My colleague Alan Buckingham reviewed the Kindle Fire HDX 7 over the weekend. I too have been testing the new HDX variants of Amazon's tablets and share many of my colleague's sentiments. However, for me, one of the most intriguing things about the tablets is not a feature but an associated accessory -- the Origami Case.
If you aren't familiar with the word origami, it is an ancient Japanese art form involving paper-folding. One of the typical clichéd objects to represent with origami is a crane (the bird, not the construction equipment). However, the number of objects to create is limited only by your imagination. Heck, you've probably done origami and never realized it -- ever make a paper airplane in school? Well, it turns out you were an artist; not a troublemaker!
Since Amazon's tablets are generally focused on consuming media, it only makes sense to prop it up for optimal viewing. However, the user will likely want to protect it with a case too. While the company could have designed a case with a basic kickstand, it chose a more creative approach with the Origami Case.
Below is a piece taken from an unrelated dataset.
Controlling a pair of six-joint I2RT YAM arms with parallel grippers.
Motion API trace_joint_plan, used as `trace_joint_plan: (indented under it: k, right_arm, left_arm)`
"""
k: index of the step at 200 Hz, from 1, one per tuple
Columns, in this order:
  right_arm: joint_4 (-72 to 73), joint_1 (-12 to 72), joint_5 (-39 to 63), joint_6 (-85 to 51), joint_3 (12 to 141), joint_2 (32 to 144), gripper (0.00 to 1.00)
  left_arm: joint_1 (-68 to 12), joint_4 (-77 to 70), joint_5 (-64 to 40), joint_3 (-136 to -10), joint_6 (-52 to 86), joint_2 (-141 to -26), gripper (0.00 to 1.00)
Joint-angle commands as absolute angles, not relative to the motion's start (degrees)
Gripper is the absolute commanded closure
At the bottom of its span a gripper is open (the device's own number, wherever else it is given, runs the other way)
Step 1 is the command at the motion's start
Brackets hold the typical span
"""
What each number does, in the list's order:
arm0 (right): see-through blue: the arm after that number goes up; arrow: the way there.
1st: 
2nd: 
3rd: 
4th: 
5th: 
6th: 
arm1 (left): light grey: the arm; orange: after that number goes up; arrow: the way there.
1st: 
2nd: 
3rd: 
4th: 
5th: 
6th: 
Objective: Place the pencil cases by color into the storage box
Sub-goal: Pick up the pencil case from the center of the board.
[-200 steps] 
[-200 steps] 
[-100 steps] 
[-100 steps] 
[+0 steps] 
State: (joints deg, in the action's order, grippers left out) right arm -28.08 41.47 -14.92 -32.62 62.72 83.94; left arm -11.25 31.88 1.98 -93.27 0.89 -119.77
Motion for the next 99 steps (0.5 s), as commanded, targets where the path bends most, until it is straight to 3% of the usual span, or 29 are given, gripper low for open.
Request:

Much like the aforementioned art form, it allows you to fold the front flap to create an improved media experience -- when you fold it up to be a kickstand, the magnets hold it all in place. The end result is a funky fortune-cookie-like appearance. This allows you to place it on a nightstand, kitchen table or anywhere that you want to watch video. The kickstand even works in both portrait and landscape modes without additional manipulation.
Not only does the case improve video consumption, but audio quality too. You see, the tablet's stereo speakers are located on the rear. Sadly, this causes the sound to be projected away from the user. The origami case is designed to redirect the audio at the user. And boy-oh-boy, does it ever work. When watching Dr. Who on Amazon Prime, the audio was magnificent -- the best I have heard on any tablet.
While the Origami Cases for the 7-inch and 8.9-inch tablets are mostly identical, the larger one has an additional feature. Both tablets have a front camera, but the bigger one has a rear camera too. Seemingly, the case blocks the camera, and it does, but that is a good thing as it protects the lens. You can slide the tablet upwards to expose the camera. Like magic, this action launches the camera app. It is a really cool feature, which some will argue is gimmicky. To them, I would say the lens protection makes their argument moot.
While features are great, the most important aspect of a case is protection. After all, if the case doesn't protect your investment, what is the point? I am happy to say that the Origami Case offers optimal protection. The plastic used is extremely hard and durable. The case is like a tank -- you can be confident that your Kindle Fire HDX is well protected.
Sadly, this protection comes at a cost. When coupled with the actual device, you are going from a surprisingly light tablet, to a brick. While this would normally be problematic, the device is remarkably easy to remove from the case. You see, Amazon chose to utilize magnets here too, to secure the device to the case. This makes the tablet easy to separate from the case when it is not needed.
Besides the weight, the only other downside is the price. The 7-inch case is $49.99, while the 8.9-inch is $54.99 (for an additional $15 you can upgrade to leather). This is a lot of money to ask to protect a fairly inexpensive tablet. I would like to see Amazon reduce the cost by about $20.00.
So, should you buy it? Absolutely. True, it is expensive, but you get what you pay for; it is durable, functional and looks darn good too. If you are buying into the HDX experience and Amazon ecosystem, you might as well go all-in and buy the official Origami Case. My suggestion? Forgo the leather option and save some cheddar. Recommended.